**Instructions to follow:** The lines from the start of the data up to and including the one with "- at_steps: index" should be returned exactly, and nothing else.

***** Data records *****

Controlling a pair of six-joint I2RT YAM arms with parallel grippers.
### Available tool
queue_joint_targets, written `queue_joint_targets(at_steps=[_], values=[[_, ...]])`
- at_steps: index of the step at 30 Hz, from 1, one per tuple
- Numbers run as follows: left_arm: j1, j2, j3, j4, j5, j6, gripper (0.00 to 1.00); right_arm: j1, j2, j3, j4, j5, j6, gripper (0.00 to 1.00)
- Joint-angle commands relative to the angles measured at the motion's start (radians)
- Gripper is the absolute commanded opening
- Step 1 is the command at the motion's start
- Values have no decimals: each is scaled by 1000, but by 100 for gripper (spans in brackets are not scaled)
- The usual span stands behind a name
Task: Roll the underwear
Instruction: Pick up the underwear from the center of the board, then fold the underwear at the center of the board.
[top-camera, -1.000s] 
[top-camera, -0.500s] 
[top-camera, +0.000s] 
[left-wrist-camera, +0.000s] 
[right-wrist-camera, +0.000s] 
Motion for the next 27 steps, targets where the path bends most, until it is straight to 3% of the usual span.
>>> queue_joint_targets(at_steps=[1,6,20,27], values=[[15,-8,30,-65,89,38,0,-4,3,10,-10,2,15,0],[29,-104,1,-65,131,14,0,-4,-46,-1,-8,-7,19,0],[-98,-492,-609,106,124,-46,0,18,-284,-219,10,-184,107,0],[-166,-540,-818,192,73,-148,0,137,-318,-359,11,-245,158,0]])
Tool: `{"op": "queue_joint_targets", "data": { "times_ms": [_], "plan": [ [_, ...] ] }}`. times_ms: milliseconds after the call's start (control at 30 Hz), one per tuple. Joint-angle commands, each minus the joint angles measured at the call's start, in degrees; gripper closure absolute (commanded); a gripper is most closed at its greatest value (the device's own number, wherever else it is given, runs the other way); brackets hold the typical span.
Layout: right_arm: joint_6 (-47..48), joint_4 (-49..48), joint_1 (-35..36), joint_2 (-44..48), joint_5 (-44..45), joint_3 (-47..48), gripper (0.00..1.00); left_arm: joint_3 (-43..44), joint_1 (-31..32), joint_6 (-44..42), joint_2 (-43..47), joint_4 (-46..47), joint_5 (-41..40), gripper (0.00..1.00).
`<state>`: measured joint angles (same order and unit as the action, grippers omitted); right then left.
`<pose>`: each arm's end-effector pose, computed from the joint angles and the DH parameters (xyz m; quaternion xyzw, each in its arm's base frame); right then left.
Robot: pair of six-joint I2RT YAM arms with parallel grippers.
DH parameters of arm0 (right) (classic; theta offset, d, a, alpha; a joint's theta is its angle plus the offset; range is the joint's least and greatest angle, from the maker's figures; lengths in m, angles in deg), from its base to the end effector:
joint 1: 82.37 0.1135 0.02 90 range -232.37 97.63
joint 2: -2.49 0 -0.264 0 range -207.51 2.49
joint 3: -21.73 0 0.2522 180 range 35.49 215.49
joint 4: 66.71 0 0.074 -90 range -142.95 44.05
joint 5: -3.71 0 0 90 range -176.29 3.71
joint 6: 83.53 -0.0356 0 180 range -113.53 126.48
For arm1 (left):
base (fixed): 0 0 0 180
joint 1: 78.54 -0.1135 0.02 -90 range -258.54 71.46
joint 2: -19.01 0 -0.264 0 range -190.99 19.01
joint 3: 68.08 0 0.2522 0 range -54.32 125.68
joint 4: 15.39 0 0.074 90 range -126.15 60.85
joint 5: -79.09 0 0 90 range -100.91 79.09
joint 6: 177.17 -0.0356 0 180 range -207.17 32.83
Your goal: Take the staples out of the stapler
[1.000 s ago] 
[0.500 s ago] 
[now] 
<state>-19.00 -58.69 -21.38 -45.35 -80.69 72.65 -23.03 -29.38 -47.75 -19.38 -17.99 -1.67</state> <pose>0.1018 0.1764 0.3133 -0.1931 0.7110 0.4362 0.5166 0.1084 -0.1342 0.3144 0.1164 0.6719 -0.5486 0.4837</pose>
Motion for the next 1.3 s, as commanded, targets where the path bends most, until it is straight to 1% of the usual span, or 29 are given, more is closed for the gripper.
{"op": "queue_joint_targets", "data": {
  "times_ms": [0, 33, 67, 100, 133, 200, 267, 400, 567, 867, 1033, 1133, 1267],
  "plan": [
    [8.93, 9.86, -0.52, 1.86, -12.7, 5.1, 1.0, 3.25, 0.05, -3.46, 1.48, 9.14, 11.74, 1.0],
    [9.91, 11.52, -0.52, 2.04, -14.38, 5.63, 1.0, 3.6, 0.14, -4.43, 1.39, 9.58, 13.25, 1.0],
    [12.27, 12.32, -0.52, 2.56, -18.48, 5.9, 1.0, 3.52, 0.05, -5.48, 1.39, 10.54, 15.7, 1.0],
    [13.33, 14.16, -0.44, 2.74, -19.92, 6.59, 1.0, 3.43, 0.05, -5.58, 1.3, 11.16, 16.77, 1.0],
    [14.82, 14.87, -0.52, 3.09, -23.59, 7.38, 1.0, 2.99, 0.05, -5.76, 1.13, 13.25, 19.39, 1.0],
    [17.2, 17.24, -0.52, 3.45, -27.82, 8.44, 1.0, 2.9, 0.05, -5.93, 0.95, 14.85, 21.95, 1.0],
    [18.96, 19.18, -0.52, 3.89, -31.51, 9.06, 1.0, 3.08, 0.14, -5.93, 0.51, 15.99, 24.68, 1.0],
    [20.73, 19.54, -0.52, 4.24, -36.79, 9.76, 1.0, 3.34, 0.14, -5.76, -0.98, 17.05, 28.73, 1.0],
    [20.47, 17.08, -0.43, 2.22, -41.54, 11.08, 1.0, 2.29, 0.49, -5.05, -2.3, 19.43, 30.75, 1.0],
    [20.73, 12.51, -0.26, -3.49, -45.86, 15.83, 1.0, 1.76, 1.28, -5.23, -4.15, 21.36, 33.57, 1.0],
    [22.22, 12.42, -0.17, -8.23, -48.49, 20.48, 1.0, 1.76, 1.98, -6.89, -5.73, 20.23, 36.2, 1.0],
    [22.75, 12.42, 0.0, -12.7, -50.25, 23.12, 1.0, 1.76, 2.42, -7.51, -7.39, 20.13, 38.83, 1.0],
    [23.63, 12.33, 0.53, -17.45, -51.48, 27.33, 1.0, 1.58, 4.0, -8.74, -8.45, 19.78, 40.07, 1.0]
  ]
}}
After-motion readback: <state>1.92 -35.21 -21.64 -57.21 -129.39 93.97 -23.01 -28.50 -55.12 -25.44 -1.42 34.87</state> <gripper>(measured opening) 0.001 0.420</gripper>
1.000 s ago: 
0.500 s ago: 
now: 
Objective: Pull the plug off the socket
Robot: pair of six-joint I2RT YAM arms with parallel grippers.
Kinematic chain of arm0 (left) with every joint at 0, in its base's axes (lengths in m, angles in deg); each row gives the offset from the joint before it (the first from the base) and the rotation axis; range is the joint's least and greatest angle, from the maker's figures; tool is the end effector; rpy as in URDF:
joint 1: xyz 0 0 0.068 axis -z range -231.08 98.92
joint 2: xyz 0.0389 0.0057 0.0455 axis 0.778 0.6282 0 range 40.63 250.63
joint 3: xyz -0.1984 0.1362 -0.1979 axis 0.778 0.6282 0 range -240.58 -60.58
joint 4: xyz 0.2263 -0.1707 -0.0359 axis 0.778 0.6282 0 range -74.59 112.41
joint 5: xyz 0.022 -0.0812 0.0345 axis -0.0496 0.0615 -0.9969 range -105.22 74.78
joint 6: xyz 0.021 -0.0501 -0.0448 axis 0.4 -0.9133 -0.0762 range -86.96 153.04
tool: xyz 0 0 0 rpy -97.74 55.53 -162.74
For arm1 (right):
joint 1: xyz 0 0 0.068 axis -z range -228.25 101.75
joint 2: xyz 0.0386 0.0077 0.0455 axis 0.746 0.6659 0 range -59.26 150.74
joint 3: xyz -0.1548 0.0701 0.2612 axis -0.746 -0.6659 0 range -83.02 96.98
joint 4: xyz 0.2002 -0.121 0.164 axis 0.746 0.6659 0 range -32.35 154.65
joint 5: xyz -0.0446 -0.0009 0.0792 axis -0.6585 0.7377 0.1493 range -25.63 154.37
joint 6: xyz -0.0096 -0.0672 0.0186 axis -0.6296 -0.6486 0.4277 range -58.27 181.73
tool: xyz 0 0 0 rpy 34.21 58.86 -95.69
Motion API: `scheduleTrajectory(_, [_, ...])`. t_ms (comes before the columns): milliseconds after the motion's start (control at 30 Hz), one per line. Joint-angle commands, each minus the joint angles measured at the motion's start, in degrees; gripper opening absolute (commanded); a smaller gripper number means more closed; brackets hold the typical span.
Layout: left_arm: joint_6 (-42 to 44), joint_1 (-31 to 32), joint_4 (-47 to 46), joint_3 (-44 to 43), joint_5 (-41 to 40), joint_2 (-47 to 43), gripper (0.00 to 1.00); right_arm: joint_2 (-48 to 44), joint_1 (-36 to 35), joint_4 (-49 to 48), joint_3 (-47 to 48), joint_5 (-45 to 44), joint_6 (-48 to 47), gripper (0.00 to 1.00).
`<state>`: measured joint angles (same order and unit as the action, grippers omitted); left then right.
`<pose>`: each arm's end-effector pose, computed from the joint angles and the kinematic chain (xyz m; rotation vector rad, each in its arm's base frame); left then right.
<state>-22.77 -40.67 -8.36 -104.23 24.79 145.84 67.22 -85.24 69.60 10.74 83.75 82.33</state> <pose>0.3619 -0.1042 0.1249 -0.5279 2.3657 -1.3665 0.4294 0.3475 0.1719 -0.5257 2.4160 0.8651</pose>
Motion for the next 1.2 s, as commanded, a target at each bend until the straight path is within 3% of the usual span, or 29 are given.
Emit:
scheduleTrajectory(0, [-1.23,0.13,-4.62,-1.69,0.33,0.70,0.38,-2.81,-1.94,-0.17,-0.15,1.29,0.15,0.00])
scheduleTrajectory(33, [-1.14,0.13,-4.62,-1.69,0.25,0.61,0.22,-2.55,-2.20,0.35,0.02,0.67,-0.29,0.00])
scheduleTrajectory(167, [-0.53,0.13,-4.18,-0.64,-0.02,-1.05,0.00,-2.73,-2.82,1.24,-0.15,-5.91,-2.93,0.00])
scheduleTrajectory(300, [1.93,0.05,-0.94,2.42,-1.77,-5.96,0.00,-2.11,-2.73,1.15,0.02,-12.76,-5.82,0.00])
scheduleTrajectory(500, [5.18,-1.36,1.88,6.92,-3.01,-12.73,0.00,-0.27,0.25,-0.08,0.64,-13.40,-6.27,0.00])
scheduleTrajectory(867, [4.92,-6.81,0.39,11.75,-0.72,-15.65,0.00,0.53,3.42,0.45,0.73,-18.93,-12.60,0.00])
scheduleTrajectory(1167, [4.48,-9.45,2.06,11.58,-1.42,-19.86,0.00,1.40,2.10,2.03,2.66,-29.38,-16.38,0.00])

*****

**Task answer:**
Controlling a pair of six-joint I2RT YAM arms with parallel grippers.
### Available tool
queue_joint_targets, written `queue_joint_targets(at_steps=[_], values=[[_, ...]])`
- at_steps: index of the step at 30 Hz, from 1, one per tuple

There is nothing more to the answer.